__Your goal__
In the entries below, which lines run from the one with "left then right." through the one with "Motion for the"? Repeat exactly those, both included, and no pictures.

(Saved data entries)
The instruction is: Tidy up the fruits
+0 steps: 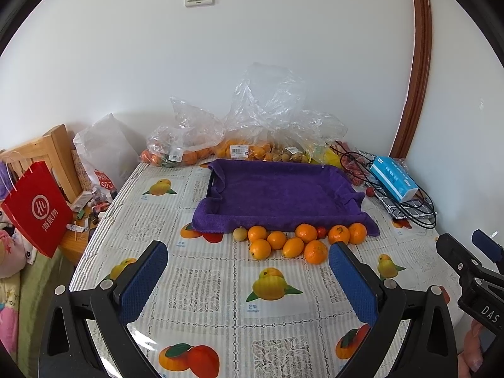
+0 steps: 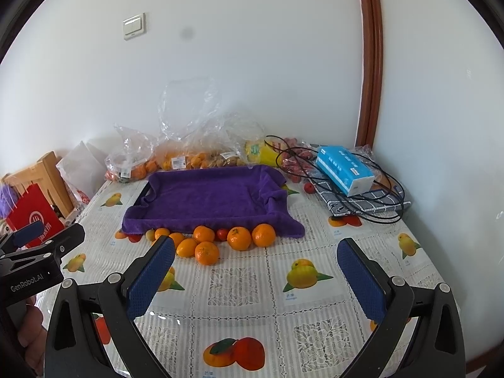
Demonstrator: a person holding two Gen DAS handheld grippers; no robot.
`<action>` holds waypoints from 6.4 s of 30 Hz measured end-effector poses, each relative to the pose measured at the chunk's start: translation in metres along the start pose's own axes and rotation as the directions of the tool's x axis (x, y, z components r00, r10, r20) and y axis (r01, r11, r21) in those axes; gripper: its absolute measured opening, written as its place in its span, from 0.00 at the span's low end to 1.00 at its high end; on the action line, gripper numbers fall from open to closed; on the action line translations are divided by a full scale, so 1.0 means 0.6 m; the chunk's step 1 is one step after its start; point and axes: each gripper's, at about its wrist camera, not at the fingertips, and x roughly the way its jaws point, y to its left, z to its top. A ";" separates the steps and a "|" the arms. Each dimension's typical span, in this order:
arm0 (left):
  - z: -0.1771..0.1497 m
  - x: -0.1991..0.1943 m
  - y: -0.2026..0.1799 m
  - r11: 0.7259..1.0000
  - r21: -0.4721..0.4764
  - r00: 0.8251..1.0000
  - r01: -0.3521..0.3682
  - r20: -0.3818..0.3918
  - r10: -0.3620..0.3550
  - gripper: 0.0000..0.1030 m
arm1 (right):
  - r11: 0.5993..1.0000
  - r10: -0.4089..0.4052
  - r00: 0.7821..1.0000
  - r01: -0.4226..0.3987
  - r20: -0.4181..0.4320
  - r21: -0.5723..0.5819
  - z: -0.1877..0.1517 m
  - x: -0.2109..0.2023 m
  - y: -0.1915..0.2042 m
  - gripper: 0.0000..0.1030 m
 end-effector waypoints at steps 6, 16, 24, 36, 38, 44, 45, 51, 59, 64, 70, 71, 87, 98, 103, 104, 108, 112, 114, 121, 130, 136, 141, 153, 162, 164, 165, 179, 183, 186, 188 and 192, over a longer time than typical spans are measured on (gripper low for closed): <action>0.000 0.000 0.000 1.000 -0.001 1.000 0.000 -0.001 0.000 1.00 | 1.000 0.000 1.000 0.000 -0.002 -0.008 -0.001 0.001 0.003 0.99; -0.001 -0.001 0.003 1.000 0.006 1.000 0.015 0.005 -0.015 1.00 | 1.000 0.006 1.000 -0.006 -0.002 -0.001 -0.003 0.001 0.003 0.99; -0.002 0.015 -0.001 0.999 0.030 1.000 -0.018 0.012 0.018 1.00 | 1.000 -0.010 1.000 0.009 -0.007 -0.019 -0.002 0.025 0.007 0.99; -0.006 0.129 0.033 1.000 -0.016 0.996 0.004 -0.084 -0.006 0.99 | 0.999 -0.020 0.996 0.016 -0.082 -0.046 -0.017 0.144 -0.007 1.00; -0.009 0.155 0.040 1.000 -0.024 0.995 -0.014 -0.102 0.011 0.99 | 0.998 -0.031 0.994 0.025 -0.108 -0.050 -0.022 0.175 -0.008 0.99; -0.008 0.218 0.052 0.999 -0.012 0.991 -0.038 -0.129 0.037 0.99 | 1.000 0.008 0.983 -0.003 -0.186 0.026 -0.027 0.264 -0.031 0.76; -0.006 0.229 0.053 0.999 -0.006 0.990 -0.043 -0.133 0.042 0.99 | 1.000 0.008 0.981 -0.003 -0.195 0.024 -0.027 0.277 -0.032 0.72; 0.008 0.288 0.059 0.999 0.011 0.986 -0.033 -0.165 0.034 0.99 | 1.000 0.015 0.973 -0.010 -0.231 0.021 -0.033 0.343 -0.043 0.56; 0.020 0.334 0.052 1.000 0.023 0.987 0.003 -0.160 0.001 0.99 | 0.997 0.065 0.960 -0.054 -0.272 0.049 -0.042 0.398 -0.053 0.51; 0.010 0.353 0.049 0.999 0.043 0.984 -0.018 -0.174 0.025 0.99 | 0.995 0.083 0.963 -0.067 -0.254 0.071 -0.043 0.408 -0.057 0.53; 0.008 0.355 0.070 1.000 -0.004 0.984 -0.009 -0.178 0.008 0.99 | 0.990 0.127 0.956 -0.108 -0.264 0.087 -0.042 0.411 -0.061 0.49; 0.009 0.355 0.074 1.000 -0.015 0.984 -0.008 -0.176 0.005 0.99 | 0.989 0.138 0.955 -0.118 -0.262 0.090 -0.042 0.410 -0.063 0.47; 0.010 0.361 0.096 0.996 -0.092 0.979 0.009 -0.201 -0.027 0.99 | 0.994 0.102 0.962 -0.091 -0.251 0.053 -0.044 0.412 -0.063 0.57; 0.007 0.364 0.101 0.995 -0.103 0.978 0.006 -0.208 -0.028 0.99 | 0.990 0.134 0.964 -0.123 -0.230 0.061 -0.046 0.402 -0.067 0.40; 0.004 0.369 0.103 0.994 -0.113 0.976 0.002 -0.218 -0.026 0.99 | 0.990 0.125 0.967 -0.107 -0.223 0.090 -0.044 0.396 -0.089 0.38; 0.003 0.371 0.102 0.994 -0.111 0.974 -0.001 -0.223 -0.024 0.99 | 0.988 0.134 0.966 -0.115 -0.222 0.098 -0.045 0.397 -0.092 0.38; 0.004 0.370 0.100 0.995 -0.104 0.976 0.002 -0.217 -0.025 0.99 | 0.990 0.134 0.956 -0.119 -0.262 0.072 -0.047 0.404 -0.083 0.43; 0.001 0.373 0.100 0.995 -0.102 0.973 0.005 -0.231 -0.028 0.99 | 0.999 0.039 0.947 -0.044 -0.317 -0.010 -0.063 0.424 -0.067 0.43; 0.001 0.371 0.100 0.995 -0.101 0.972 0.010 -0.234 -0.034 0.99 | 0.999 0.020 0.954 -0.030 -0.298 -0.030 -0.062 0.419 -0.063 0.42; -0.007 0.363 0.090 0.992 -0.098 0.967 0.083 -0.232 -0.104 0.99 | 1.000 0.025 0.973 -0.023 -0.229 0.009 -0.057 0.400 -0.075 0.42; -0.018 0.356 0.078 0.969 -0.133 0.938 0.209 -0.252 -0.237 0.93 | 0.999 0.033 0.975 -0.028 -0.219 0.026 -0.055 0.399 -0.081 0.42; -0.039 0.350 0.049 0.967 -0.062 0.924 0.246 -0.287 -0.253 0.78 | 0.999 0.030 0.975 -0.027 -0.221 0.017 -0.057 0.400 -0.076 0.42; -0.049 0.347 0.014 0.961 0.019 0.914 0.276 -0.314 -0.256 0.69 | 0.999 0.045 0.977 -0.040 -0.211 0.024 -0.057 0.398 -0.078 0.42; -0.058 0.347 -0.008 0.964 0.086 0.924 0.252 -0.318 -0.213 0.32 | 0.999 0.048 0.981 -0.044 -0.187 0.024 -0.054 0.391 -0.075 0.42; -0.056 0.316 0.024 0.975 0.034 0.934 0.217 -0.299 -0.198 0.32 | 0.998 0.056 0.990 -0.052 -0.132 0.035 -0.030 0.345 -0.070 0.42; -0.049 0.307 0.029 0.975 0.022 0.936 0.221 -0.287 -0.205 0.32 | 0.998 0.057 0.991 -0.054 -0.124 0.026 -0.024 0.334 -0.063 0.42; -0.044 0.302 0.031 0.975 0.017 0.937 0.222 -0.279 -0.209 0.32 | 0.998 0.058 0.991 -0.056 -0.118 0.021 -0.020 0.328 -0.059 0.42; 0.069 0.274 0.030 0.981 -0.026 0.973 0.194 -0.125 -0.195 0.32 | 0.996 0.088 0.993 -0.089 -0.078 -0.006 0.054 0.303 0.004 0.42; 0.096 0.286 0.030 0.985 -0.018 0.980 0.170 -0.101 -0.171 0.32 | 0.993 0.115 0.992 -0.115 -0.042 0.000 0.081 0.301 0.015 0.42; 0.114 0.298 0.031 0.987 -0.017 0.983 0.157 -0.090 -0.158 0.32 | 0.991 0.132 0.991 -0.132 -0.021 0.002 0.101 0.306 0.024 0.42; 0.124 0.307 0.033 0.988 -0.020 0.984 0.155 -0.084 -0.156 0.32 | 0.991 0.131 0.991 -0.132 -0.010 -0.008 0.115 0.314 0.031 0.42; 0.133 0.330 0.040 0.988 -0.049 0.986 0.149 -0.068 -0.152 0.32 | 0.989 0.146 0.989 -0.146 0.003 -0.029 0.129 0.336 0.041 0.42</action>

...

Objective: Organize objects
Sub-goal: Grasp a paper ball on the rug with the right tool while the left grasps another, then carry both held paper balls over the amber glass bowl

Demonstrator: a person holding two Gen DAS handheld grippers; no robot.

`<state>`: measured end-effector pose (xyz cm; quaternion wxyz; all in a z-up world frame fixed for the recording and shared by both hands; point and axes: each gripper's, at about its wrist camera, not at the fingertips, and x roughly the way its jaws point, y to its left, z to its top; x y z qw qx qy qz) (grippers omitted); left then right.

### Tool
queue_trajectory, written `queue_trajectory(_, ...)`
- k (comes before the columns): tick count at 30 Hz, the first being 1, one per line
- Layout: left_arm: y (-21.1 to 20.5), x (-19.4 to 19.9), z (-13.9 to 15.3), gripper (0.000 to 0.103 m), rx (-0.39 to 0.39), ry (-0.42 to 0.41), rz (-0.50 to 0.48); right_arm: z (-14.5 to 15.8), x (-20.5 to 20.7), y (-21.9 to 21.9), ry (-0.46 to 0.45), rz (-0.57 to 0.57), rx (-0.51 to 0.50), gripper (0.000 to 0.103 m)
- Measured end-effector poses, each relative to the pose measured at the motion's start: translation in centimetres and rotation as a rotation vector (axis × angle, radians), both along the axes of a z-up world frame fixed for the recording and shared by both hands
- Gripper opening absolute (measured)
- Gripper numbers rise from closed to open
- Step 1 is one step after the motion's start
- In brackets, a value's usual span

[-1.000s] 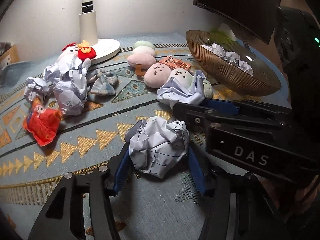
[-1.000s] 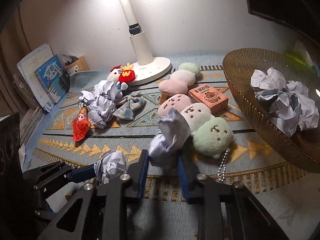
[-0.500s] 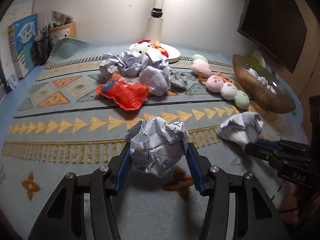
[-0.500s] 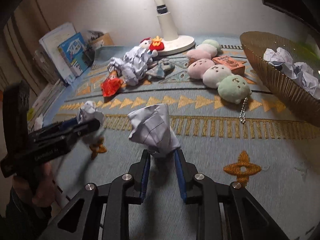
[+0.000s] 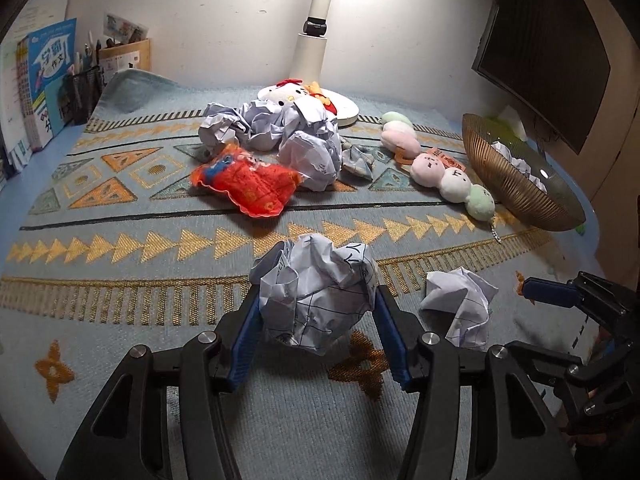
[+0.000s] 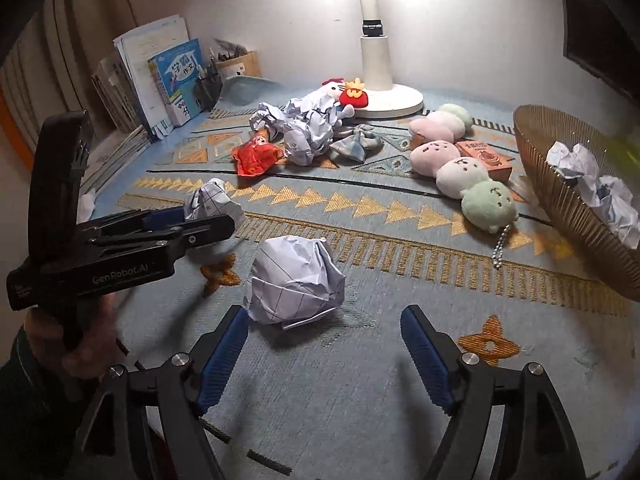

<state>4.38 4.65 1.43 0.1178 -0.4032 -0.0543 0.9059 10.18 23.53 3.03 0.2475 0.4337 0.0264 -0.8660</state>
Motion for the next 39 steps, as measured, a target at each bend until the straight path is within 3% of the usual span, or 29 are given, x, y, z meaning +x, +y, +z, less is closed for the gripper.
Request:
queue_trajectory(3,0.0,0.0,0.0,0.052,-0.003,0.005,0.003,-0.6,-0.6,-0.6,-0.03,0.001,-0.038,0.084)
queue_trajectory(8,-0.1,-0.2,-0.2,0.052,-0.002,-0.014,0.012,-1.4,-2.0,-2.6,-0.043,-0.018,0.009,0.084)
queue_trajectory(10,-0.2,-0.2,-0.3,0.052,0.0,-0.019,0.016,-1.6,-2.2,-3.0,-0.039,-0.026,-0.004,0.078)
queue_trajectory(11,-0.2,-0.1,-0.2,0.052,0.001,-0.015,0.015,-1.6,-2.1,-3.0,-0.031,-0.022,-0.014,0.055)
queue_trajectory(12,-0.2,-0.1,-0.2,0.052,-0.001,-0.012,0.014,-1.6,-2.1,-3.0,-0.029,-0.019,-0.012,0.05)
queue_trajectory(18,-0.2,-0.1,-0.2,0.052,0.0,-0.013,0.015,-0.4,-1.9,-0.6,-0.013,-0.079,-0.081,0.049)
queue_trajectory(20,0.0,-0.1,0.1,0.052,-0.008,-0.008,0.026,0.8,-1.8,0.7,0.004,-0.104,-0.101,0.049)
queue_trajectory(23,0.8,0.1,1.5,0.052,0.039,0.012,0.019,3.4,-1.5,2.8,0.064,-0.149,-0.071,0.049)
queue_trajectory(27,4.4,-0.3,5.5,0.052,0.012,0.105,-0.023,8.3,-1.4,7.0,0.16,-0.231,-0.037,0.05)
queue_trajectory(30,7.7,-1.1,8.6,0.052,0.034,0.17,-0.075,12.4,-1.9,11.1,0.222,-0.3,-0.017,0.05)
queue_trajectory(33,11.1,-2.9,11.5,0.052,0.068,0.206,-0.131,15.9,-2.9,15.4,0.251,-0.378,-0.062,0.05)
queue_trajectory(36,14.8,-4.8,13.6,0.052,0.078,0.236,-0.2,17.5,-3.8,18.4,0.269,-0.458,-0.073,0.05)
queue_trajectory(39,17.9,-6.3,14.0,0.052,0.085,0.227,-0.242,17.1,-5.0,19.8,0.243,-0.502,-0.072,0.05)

__Exercise response__
`<state>`: measured end-effector pose (xyz cm; quaternion wxyz; all in a z-up world frame fixed for the recording and shared by both hands; point and axes: each gripper's, at about its wrist camera, not at the fingertips, and x roughly the way its jaws point, y to its left, z to its top; x y z qw qx qy qz) (grippers omitted); left then right.

### Tool
queue_trajectory, written `queue_trajectory(_, ...)`
- k (comes before the columns): tick count at 30 Hz, the first being 1, one per line
- Layout: left_arm: y (-21.1 to 20.5), x (-19.4 to 19.9), z (-13.9 to 15.3), gripper (0.000 to 0.103 m), rx (-0.39 to 0.39), ry (-0.42 to 0.41), rz (-0.50 to 0.48); right_arm: z (-14.5 to 15.8), x (-20.5 to 20.7), y (-21.9 to 21.9), ry (-0.46 to 0.45), rz (-0.57 to 0.57), rx (-0.51 to 0.50), gripper (0.000 to 0.103 m)
- Measured end-effector poses, each relative to the pose measured at the motion's start: translation in centimetres and rotation as a rotation vector (axis × angle, radians), both along the axes of a z-up world frame fixed for the recording and shared by both hands
- Gripper opening absolute (measured)
- Gripper numbers rise from closed to open
- Step 1 is one step after the motion's start
- In brackets, a value's usual span

[-1.000s] 
[-1.000s] 
[-0.500s] 
[-0.500s] 
[+0.000s] 
[+0.000s] 

<state>4.38 4.65 1.43 0.1178 -0.4032 -0.0543 0.9059 10.18 23.53 3.03 0.2475 0.4337 0.0264 -0.8660</state>
Motion for the next 39 steps, as measured, a target at each bend until the straight path is within 3% of the usual span, or 29 are given, x, y, z meaning +x, +y, +z, less is closed for the gripper.

The exercise concludes with that.